▸ **Assigned task**: For the data below, please report each line where the word "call" is found.

▸ **Records supplied**:

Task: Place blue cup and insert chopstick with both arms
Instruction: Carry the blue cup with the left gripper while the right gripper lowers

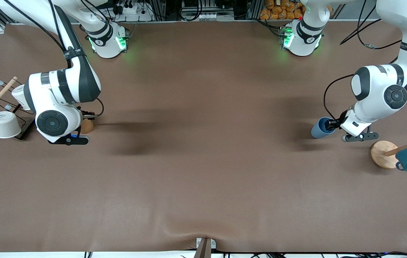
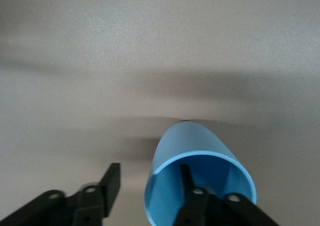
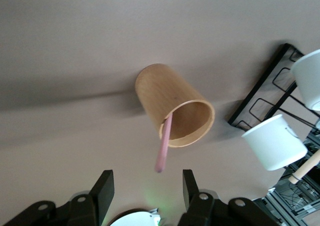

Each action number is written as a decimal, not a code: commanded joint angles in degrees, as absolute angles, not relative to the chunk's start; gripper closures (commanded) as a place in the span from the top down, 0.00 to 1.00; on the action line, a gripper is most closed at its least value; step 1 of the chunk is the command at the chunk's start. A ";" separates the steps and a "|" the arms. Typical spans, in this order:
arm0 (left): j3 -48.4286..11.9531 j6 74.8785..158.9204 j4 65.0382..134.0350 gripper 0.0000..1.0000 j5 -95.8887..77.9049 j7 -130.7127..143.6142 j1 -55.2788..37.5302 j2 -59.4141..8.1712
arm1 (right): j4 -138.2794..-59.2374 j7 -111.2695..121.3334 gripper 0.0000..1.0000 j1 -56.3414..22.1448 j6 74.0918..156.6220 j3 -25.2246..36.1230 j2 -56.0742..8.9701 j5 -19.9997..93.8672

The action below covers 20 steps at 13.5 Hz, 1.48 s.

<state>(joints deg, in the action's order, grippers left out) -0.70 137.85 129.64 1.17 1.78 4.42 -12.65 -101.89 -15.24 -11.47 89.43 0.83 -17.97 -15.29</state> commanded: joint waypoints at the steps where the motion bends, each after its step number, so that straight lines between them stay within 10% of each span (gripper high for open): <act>1: -1.41 138.34 129.38 0.00 2.55 1.67 4.92 -12.48 | -104.06 -16.17 0.62 -10.64 91.49 0.88 -16.26 -17.40; 5: -3.32 136.68 129.02 0.00 2.46 2.10 4.57 -10.03 | -104.59 -16.17 0.50 -9.93 92.28 0.88 -16.52 -18.02; 11: -21.77 121.20 116.91 0.00 1.93 19.91 4.40 -9.13 | -104.85 -16.61 0.44 -10.11 92.11 0.79 -16.70 -17.75; 20: -26.19 121.99 99.68 0.00 2.72 57.27 -20.80 -26.26 | -105.73 -16.87 0.29 -10.46 92.20 0.70 -16.70 -17.31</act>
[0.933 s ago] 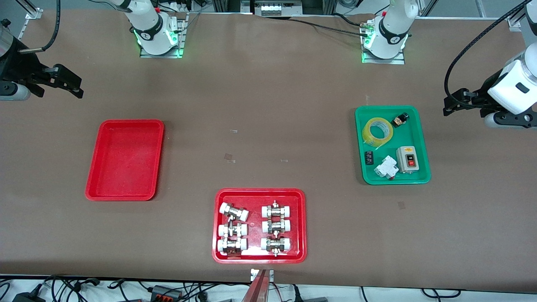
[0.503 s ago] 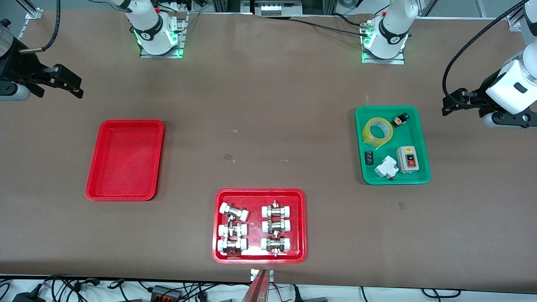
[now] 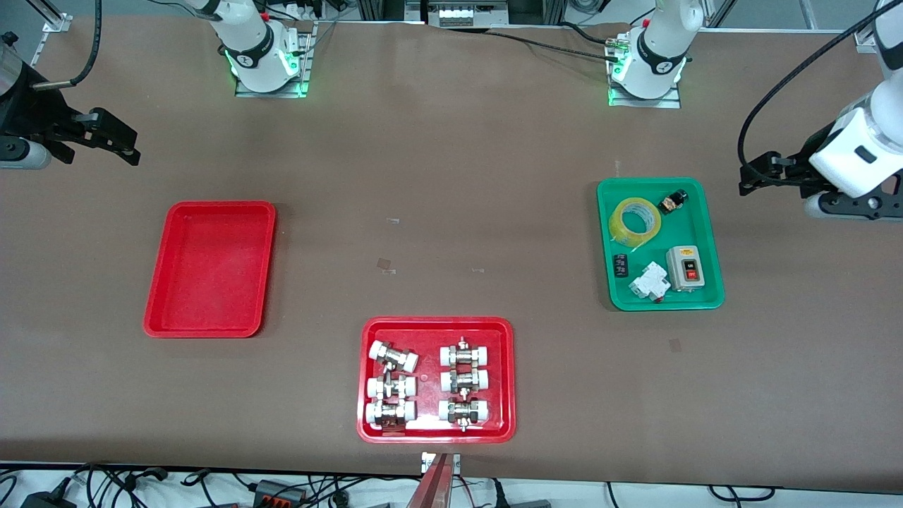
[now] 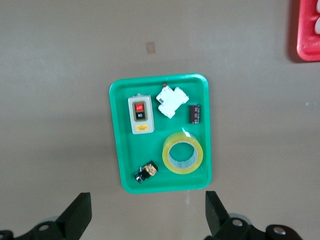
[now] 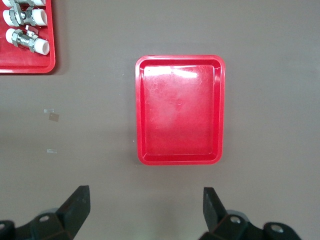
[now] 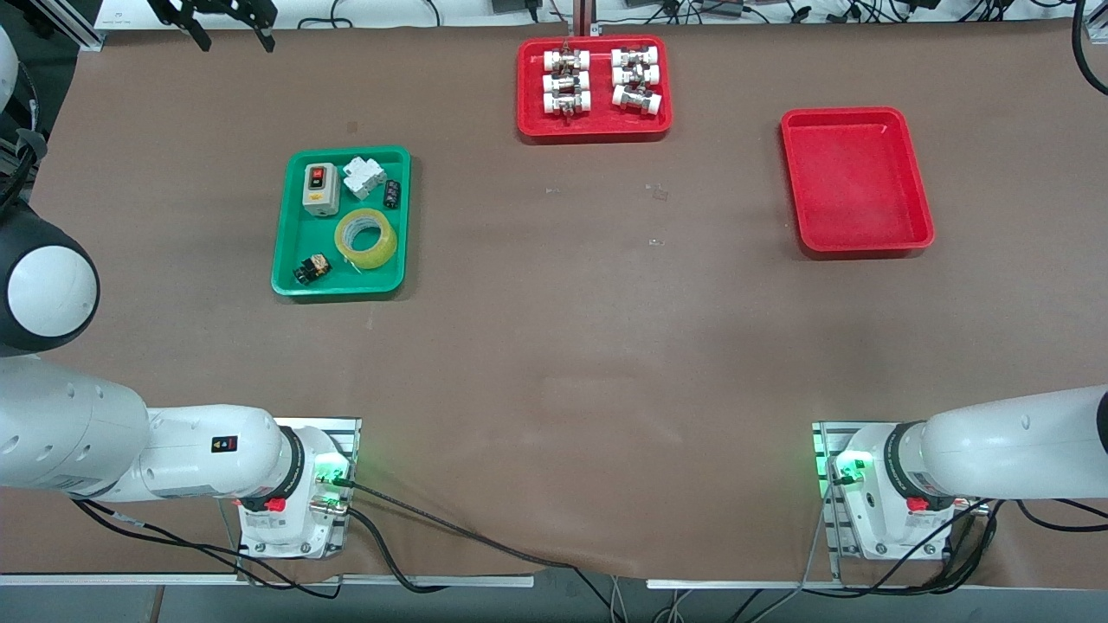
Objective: Left arm passes tape to right arm into tray
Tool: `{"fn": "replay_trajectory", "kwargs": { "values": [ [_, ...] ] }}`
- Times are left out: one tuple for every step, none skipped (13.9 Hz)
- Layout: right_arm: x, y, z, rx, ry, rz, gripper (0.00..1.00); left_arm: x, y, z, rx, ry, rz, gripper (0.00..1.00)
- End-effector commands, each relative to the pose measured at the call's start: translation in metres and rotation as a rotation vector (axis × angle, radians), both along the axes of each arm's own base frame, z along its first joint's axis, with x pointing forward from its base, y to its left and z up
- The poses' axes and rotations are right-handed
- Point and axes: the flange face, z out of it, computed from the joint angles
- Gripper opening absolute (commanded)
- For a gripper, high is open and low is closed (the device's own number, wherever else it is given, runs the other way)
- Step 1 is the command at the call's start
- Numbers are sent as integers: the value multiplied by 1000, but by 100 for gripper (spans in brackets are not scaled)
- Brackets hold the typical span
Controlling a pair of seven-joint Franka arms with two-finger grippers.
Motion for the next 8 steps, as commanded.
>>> {"fn": "replay_trajectory", "kwargs": {
  "values": [
    [0, 1, 1, -15, 3, 5, 100, 4, -7, -20, 12, 52, -23, 100],
    [0, 1, 1, -15, 5, 5, 100, 4, -13, -22, 11, 57, -32, 100],
    [0, 1, 1, -15, 5, 5, 100, 3, -14, -25, 12, 63, -34, 100],
    [0, 1, 1, -15, 5, 5, 100, 1, -21, -29, 10, 72, -48, 100],
    [-1, 1, 1, -14, 7, 3, 100, -1, -25, -34, 11, 84, -54, 100],
    [-1, 1, 1, -15, 6, 3, 100, -2, -26, -34, 11, 84, -57, 100],
    [-1, 1, 0, -15, 8, 3, 100, -3, -31, -31, 5, 77, -64, 100],
    [-1, 1, 0, -15, 8, 3, 100, -4, -43, -30, -8, 71, -83, 100]
  ]
}}
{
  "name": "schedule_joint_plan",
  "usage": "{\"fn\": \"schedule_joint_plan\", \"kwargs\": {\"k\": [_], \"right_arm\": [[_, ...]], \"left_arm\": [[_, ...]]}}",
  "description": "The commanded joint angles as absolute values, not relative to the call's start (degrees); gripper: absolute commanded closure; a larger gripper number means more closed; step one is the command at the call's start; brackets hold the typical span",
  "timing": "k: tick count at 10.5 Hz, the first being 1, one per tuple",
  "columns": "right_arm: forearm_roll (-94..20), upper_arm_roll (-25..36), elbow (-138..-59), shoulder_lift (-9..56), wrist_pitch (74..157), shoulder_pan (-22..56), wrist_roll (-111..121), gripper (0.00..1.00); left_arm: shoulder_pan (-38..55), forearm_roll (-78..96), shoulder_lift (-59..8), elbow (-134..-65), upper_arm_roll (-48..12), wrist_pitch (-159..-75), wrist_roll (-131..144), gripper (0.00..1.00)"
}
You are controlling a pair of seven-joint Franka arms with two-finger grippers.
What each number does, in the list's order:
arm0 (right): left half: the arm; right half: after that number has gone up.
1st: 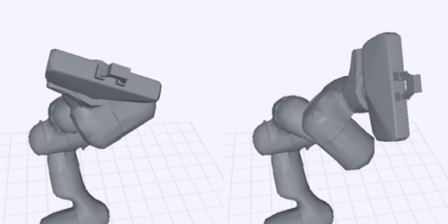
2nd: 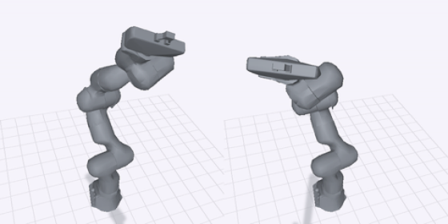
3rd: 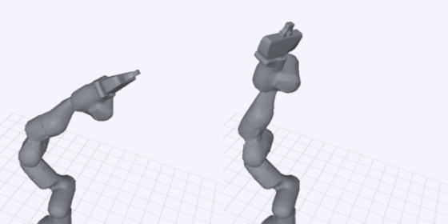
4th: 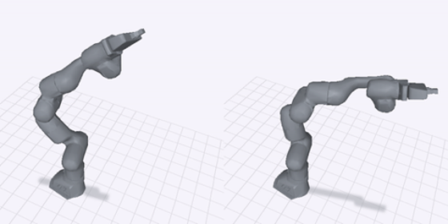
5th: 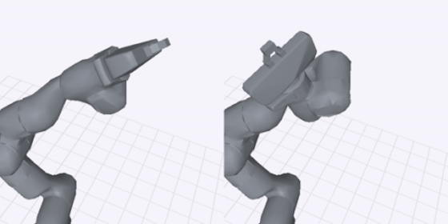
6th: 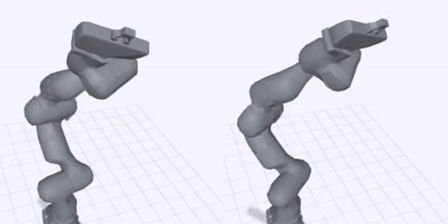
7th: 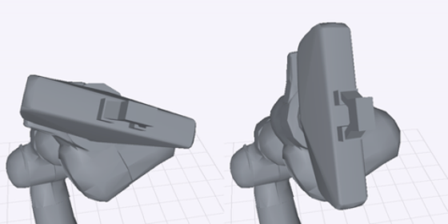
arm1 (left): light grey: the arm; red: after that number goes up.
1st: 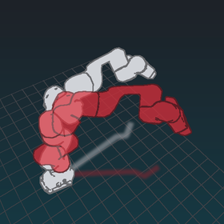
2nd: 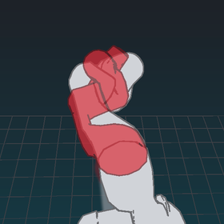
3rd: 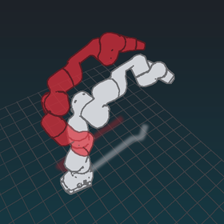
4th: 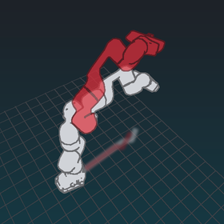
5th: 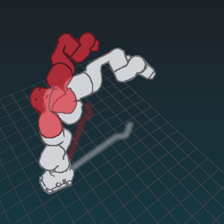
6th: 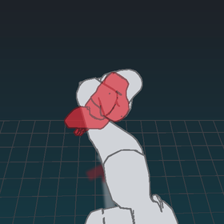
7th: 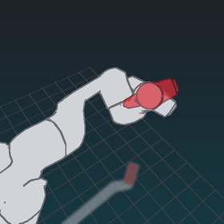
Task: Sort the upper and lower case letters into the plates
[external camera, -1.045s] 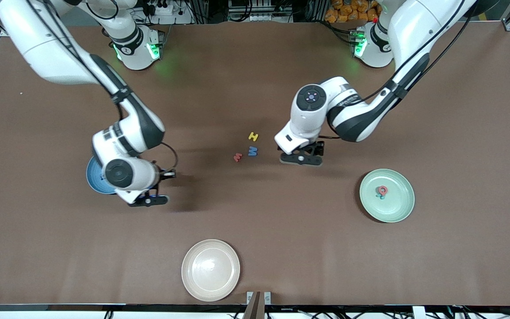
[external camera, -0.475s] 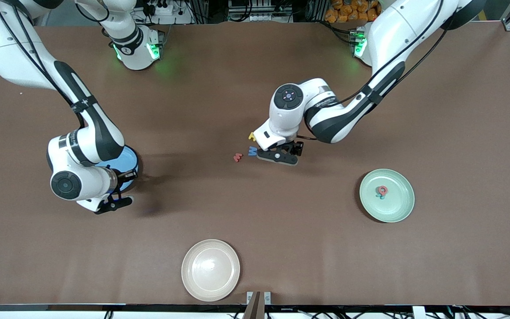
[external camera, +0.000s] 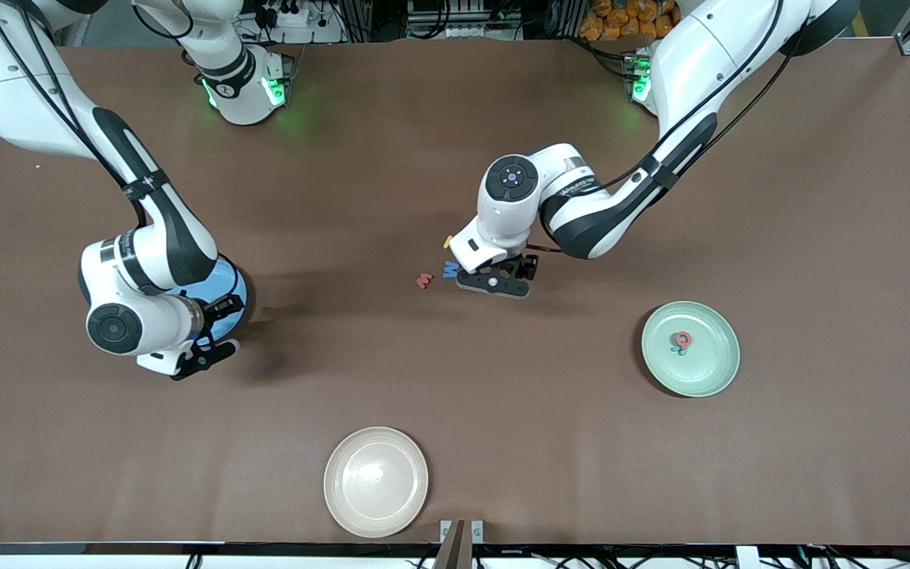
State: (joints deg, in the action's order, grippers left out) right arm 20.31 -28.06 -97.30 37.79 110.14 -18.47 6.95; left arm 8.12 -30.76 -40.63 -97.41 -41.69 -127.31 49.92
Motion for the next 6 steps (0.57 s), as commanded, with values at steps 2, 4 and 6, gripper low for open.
{"fn": "schedule_joint_plan", "kwargs": {"k": [2,4,6], "right_arm": [[19.3,-30.9,-99.2,36.2,112.6,-16.7,-10.5,0.00],[19.3,-34.5,-102.3,36.0,117.2,-16.8,-22.0,0.01],[19.3,-37.7,-107.5,34.6,123.7,-16.9,-29.3,0.02]], "left_arm": [[17.4,-26.8,-41.9,-92.7,-34.8,-126.5,56.4,0.14],[18.9,-25.6,-43.3,-91.6,-33.8,-126.6,59.4,0.16],[21.1,-24.3,-44.4,-89.2,-33.7,-126.5,60.1,0.18]]}}
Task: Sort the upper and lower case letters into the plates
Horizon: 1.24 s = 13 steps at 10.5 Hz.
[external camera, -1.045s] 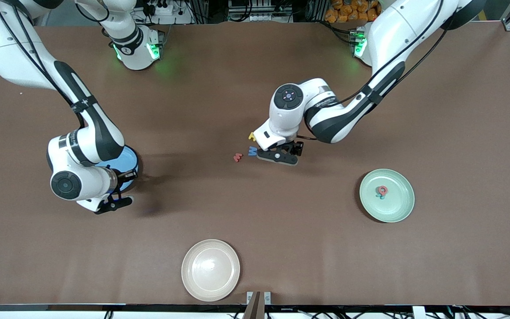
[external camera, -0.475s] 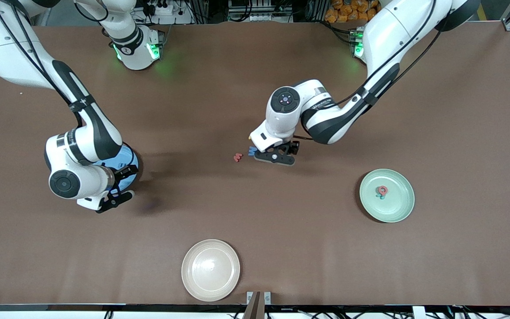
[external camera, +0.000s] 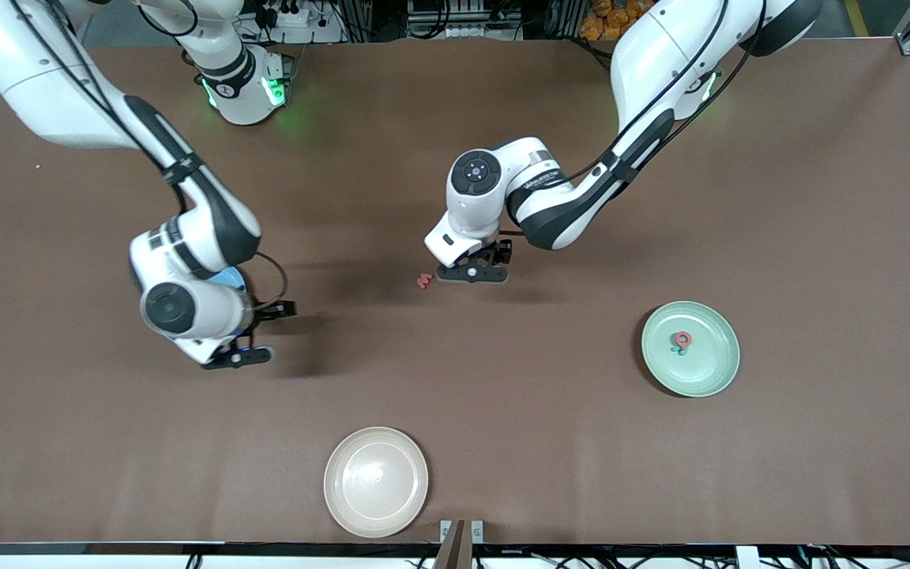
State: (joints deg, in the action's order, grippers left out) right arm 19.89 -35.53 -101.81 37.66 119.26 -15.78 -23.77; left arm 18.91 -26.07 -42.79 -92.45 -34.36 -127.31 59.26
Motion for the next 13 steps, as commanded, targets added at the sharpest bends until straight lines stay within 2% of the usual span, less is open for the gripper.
{"fn": "schedule_joint_plan", "kwargs": {"k": [1,2,5,13], "right_arm": [[19.3,-39.6,-111.1,34.0,129.2,-16.8,-35.4,0.03],[19.4,-40.6,-112.9,33.8,132.9,-16.4,-38.5,0.04],[20.0,-40.6,-113.0,34.1,134.7,-12.4,-42.1,0.05],[20.1,-40.5,-113.0,34.1,134.2,-13.3,-41.5,0.05]], "left_arm": [[21.1,-24.1,-44.6,-89.1,-33.7,-126.5,60.5,0.18],[21.1,-24.1,-44.6,-89.1,-33.7,-126.5,60.6,0.18],[21.1,-24.1,-45.1,-88.8,-33.6,-126.5,60.6,0.18],[21.0,-24.0,-44.8,-88.7,-33.6,-126.5,60.5,0.18]]}}
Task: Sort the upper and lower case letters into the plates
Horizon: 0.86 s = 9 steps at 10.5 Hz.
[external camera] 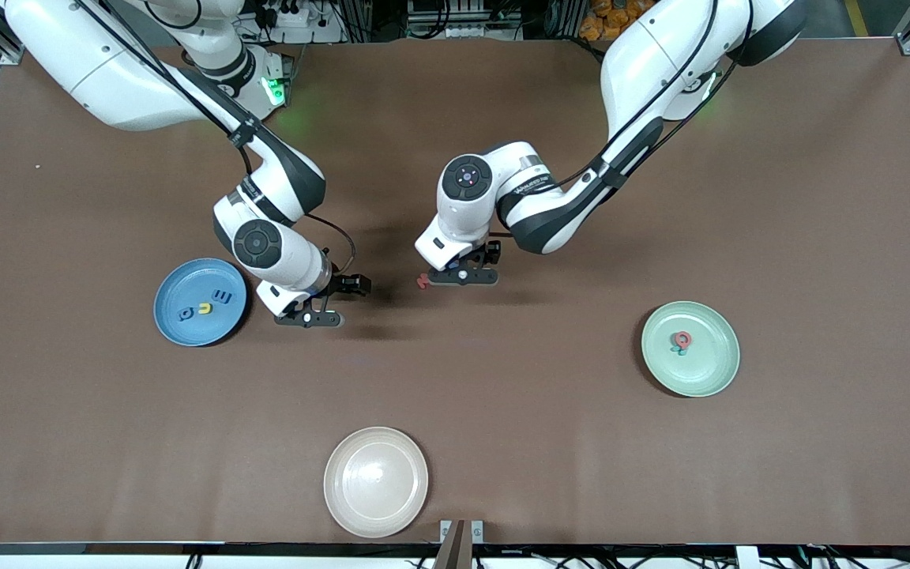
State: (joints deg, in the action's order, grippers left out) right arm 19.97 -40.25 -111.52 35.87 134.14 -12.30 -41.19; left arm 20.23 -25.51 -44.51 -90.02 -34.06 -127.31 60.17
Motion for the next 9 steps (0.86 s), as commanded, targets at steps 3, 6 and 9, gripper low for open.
{"fn": "schedule_joint_plan", "kwargs": {"k": [3,6,9], "right_arm": [[20.1,-40.6,-112.9,33.8,133.3,-14.4,-41.1,0.05],[20.1,-40.6,-112.9,33.6,133.2,-15.4,-41.0,0.05],[20.1,-40.7,-112.8,33.7,132.9,-15.5,-40.4,0.05]], "left_arm": [[20.8,-24.1,-44.6,-88.7,-33.6,-126.5,60.4,0.18],[20.9,-24.0,-44.6,-88.7,-33.6,-126.5,60.4,0.18],[20.9,-24.1,-44.6,-88.8,-33.6,-126.5,60.4,0.18]]}}
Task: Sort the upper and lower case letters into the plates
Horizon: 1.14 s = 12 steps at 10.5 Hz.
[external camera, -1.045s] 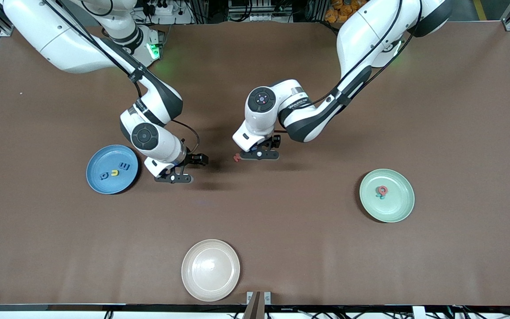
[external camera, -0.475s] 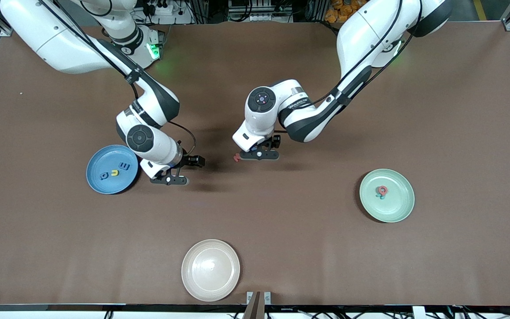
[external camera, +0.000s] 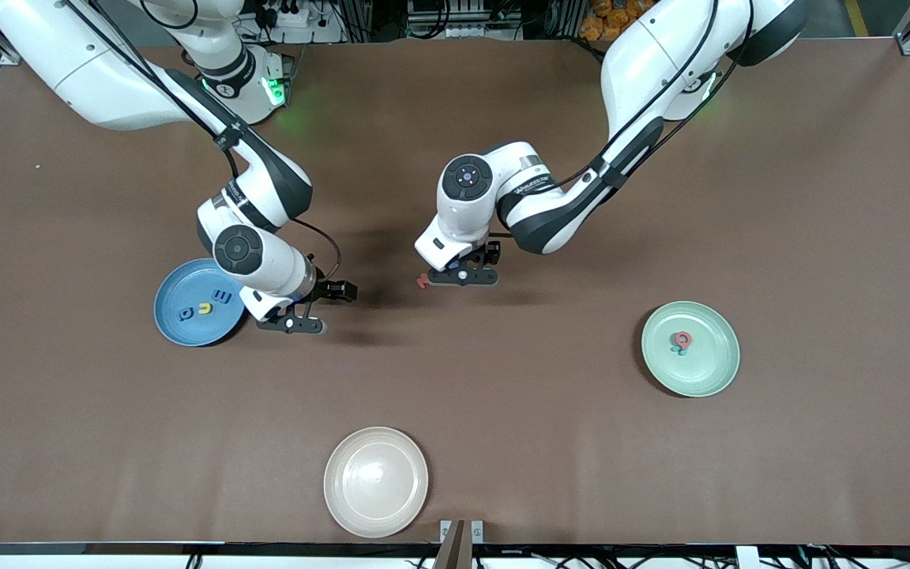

▸ **Solution to this exercise**:
- End-effector commands, each relative to the pose measured at the call's start: translation in metres and rotation as a rotation vector (axis × angle, radians), both along the axes of each arm's own base frame, z along its first joint's axis, with x pointing forward from its base, y to its left and z up
- Step 1 is the command at the call's start
  "description": "The commanded joint angles as absolute values, not relative to the call's start (degrees); gripper: absolute commanded closure; a larger gripper number means more closed; step one is the command at the call's start; brackets hold the typical span",

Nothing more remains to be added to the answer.